Politique monétaire et budgétaire
Le 28 mai, après des semaines de négociations tendues, Joe Biden et le Speaker McCarthy sont parvenus à un accord pour éviter un défaut de paiement le 5 juin (la date critique avait été initialement estimée au 1er juin). En échange d’un relèvement du plafond sur la dette fédérale jusqu’en janvier 2025, soit après les prochaines élections, l’accord prévoit de geler les dépenses discrétionnaires hors défense en 2024 et de limiter leur hausse à 1% en 2025. Cela représente un resserrement modeste de la politique budgétaire puisque les dépenses concernées ne pèsent qu’environ 12% du total. La Chambre a adopté cet accord le 31 mai par 317 voix contre 117 (parmi eux, 71 Républicains). Le Sénat a fait de même le 1er juin par 63 voix contre 36 (là encore, surtout des Républicains).
Près de trois mois après la chute de Silicon Valley Bank, les indicateurs de stress bancaire continuent de s’apaiser. Au 31 mai, le recours au discount window de la Fed est presque retombé à zéro après être monté à 153Md$ le 15 mars. L’engagement au titre du BTFP se situe au voisinage de 90Md$. L’érosion des dépôts bancaires dans les banques de taille moyenne paraît stabilisée.
A suivre cette semaine
Le calendrier de publications macro est peu fourni la semaine prochaine. Le plus notable sera l’enquête ISM du secteur des services (le 6 juin). Les membres du FOMC seront silencieux selon l’usage jusqu’à la prochaine réunion du 15 juin. Au menu, il y a trois choix possibles comme l’a décrit récemment le gouverneur Christopher Waller: monter les taux (hike), acter une pause (pause) ou juste passer son tour en gardant toutefois un biais haussier pour la réunion du 26 juillet (skip). Les dernières déclarations suggèrent que ce dernier choix domine. En particulier, Philip Jefferson, qui est vice-président du Board et dont les positions font échos à celles de Jerome Powell, s’est déclaré en ce sens. Hier, les futures sur fonds fédéraux allouaient une probabilité de 28% à une hausse en juin et de 72% en juillet.

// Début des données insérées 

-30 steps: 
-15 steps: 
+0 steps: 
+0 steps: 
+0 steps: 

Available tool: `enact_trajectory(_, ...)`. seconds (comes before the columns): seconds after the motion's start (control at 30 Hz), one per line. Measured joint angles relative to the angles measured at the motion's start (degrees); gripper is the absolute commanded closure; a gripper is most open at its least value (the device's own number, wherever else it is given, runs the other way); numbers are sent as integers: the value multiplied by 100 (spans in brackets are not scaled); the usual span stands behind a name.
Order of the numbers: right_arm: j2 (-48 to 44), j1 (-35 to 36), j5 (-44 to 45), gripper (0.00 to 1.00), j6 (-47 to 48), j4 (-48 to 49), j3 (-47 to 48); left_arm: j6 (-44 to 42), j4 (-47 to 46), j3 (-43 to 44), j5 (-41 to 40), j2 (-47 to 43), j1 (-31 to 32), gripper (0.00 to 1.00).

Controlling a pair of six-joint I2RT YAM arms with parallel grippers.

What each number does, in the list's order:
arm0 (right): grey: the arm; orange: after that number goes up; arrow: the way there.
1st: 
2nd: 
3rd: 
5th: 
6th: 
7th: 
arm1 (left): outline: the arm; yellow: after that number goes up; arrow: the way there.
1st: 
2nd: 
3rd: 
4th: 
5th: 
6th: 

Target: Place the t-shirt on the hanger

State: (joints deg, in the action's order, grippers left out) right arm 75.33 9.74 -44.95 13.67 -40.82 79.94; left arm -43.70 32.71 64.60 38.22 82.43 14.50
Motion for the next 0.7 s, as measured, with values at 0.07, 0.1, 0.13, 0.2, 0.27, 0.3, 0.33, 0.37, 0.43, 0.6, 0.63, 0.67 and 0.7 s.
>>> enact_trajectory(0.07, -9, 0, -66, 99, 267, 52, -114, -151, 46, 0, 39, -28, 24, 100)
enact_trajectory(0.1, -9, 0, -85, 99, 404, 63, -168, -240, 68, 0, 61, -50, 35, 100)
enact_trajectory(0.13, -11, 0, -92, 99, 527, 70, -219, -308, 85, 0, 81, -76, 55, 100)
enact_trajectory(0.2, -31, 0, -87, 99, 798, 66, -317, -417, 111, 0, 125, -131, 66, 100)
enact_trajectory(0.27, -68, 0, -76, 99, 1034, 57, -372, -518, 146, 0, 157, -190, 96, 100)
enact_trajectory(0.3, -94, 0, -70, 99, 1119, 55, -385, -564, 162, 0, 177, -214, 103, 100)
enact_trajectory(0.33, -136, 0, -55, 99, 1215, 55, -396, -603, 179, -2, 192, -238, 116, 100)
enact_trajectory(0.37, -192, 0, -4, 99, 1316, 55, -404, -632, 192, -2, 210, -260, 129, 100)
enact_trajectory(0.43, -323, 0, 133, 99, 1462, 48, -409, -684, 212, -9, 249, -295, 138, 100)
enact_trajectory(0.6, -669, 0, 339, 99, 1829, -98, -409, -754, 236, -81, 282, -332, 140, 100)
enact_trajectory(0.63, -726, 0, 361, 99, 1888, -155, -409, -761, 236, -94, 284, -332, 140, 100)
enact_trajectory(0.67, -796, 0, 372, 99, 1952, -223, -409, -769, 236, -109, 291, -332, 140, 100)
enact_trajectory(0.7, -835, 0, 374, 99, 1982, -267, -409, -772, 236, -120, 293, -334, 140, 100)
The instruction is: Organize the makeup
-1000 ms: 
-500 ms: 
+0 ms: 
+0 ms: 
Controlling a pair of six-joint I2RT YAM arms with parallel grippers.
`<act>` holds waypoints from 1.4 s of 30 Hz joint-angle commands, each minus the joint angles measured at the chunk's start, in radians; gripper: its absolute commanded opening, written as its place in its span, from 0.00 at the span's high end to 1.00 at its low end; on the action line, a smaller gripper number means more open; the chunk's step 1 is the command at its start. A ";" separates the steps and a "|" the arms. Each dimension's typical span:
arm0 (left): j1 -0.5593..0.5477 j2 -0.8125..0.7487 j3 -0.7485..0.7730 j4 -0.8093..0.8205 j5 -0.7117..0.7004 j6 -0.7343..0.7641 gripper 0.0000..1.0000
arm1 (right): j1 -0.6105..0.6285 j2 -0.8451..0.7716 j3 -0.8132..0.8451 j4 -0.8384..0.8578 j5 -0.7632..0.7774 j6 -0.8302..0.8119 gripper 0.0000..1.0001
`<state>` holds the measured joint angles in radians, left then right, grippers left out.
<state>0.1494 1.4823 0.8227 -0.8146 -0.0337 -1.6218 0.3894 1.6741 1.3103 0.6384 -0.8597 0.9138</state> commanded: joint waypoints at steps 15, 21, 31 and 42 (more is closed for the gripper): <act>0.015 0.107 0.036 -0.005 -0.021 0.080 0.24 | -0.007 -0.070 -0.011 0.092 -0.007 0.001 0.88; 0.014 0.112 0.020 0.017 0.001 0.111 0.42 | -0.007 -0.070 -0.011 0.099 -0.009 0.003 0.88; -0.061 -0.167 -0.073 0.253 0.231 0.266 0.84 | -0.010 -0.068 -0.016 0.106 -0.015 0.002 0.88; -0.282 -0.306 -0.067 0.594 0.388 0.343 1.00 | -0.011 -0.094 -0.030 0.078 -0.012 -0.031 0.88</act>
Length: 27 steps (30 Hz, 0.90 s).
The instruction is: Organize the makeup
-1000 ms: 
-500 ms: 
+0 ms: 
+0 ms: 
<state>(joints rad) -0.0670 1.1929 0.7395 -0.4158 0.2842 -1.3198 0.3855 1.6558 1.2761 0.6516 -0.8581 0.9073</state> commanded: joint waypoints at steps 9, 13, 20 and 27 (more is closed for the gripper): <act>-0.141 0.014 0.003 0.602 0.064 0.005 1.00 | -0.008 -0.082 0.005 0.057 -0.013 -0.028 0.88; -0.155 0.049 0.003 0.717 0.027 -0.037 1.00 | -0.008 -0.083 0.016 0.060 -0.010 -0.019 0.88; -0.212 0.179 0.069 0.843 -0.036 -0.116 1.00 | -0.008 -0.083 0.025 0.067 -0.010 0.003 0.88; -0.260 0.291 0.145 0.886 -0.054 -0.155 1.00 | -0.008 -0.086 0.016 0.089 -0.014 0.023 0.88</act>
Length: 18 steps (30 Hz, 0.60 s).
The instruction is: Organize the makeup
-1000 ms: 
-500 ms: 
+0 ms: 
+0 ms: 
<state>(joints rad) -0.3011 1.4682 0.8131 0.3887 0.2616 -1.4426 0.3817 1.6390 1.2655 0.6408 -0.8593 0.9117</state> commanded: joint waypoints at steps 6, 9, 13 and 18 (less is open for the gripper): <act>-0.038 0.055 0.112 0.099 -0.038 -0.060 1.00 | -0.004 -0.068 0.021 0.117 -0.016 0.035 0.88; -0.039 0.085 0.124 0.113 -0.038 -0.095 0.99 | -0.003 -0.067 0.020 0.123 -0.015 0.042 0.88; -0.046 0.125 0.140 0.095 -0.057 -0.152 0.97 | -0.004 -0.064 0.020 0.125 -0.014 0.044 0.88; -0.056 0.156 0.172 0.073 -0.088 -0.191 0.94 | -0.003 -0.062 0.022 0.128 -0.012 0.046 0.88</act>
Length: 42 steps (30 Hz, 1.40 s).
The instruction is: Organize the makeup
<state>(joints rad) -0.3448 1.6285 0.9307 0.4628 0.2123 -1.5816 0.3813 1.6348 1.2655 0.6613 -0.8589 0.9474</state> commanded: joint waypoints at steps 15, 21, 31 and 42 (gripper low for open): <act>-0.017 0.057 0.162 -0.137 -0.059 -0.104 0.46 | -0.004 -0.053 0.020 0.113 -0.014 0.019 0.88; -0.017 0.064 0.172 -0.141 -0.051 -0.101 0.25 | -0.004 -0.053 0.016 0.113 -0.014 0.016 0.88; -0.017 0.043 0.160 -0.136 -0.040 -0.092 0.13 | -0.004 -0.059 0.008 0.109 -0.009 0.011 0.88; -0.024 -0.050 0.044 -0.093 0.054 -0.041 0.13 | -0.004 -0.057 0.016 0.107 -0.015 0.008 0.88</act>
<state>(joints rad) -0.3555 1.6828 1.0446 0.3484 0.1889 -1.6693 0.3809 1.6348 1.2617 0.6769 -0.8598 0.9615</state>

(1) Pour compliquer l’analyse, le GDI (Gross Domestic Income), qui est un concept comparable au PIB (Gross Domestic Product), mais calculé en fonction des revenus par agents et non en fonction des postes
de demande, s’est contracté au T1 (-2.3% t/t annualisé) et au T4 (-3.3%). Sous cet angle, l’économie US serait déjà en « récession technique ». Rappelons que le PIB réel avait baissé au S1 2022.